A Way Forward: Structure Learning Proper

In the previous section, we have argued that current attempts to model structure learning in predictive processing run into problems due to their reliance on a fixed state space. Therefore, predictive processing models will need to incorporate operations that allow for changing the structure of the generative models, if they want to avoid these problems. We refer to these types of operations as structure learning proper. We define structure learning proper as the process of going from a generative model G to a generative model G^′ in a way that can not be explained by Bayesian (parameter) updating alone. Table 1 presents an overview of a number of changes that fall under structure learning proper. These changes are presented both verbally and formally. The verbal description gives an intuitive name for the type of change made to the generative model. In addition, Table 1 also gives intuitive real-world examples for each listed simple change. With these examples, we want to illustrate that our proposed changes are not just theoretical constructs, but also reflect aspects of human learning and how humans make changes to their generative models. In real life, some of these changes may occur simultaneously and some may happen more often than others. For ease of presentation, we illustrate the possible structural changes in isolation and in a minimal form.

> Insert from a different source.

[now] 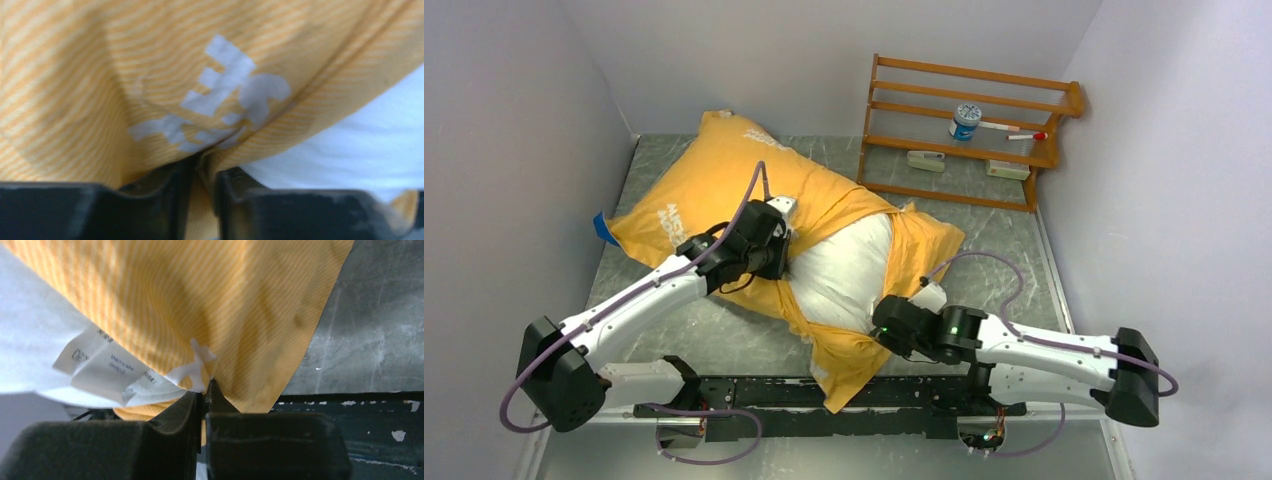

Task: Remove the pillowcase from the pillow
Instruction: Remove the pillow from the pillowcase.

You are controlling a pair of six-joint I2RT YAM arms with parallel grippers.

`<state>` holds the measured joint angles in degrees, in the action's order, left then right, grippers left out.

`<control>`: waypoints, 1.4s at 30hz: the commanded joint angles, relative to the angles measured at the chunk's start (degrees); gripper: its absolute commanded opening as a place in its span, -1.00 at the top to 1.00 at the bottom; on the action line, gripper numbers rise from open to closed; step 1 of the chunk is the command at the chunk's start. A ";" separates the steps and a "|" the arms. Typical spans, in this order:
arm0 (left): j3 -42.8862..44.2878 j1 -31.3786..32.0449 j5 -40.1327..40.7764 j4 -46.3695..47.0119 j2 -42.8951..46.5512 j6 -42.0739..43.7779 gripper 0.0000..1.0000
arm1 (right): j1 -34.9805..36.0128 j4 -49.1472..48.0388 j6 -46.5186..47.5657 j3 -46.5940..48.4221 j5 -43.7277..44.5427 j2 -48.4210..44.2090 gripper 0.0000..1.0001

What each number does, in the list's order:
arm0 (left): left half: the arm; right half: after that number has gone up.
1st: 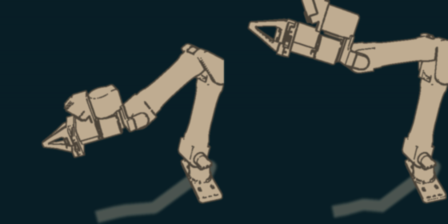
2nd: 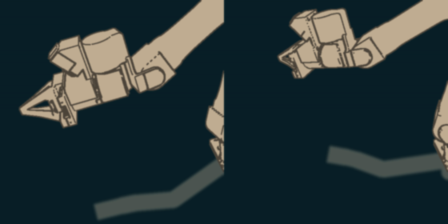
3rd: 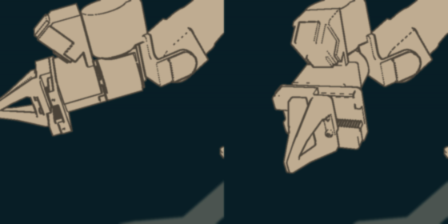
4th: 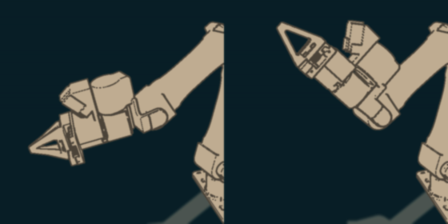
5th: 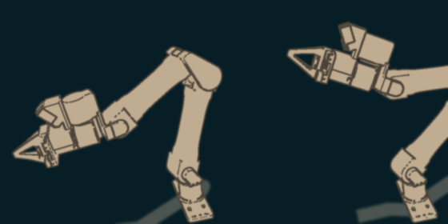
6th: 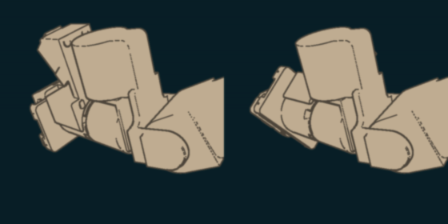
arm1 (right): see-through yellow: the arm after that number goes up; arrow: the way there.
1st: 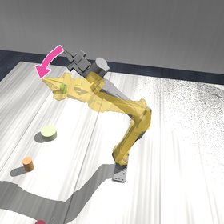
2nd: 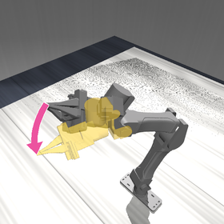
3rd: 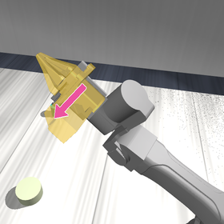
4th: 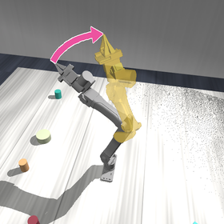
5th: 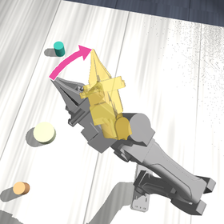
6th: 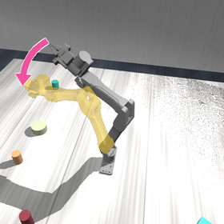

Table 1 Options for structural changes to generative models formalized as Bayesian networks. Note that the possible preconditions mentioned here are mere suggestions. They should not be interpreted as a commitment to a particular stance

Full size table

The formal description takes the verbal description and translates it into a mathematical formalisation of the same change. To allow for these formal translations, we define the generative models postulated by the predictive processing account as Bayesian networks (see Fig. 3).^{Footnote 5} In the Bayesian networks that we consider we designate two types of variables: hypothesis variables H and prediction variables E. Hypothesis variables are equivalent to hidden states or concepts in predictive processing literature. Likewise, prediction variables are equivalent to outcomes. The values of a Bayesian variable X, which can either be a hypothesis or a prediction variable, are denoted with val(X) = {x₁, ...,x_n}, and a single value as x. The structure of the generative model is defined as a directed graph G = (V,A), where V is the set of vertices in G, and A is the set of arcs in G. Here, vertices are variables, and arcs indicate dependencies between those variables.

Lastly, the table lists a conceivable precondition for each simple change to occur (or for it to be justified to occur). These preconditions serve as an inspiration and illustration, and should not be interpreted as any definitive answer. The reason why we only provide an example is that for most of these changes these preconditions have not been both formally defined and empirically investigated. What the real preconditions are is therefore an open question. This paper does not aim to give answers to these questions, because each question would demand a research project to address, if not a body of research. This then is the challenge: In order for predictive processing to account for structure learning proper, it must investigate the formal and empirical underpinnings of the preconditions under which our proposed changes occur in human structure learning. We stress that the ultimate goal here is not to find statistical or engineering solutions, but to formulate an explanatory scientific account of structure learning proper at Marr’s (1982) computational level.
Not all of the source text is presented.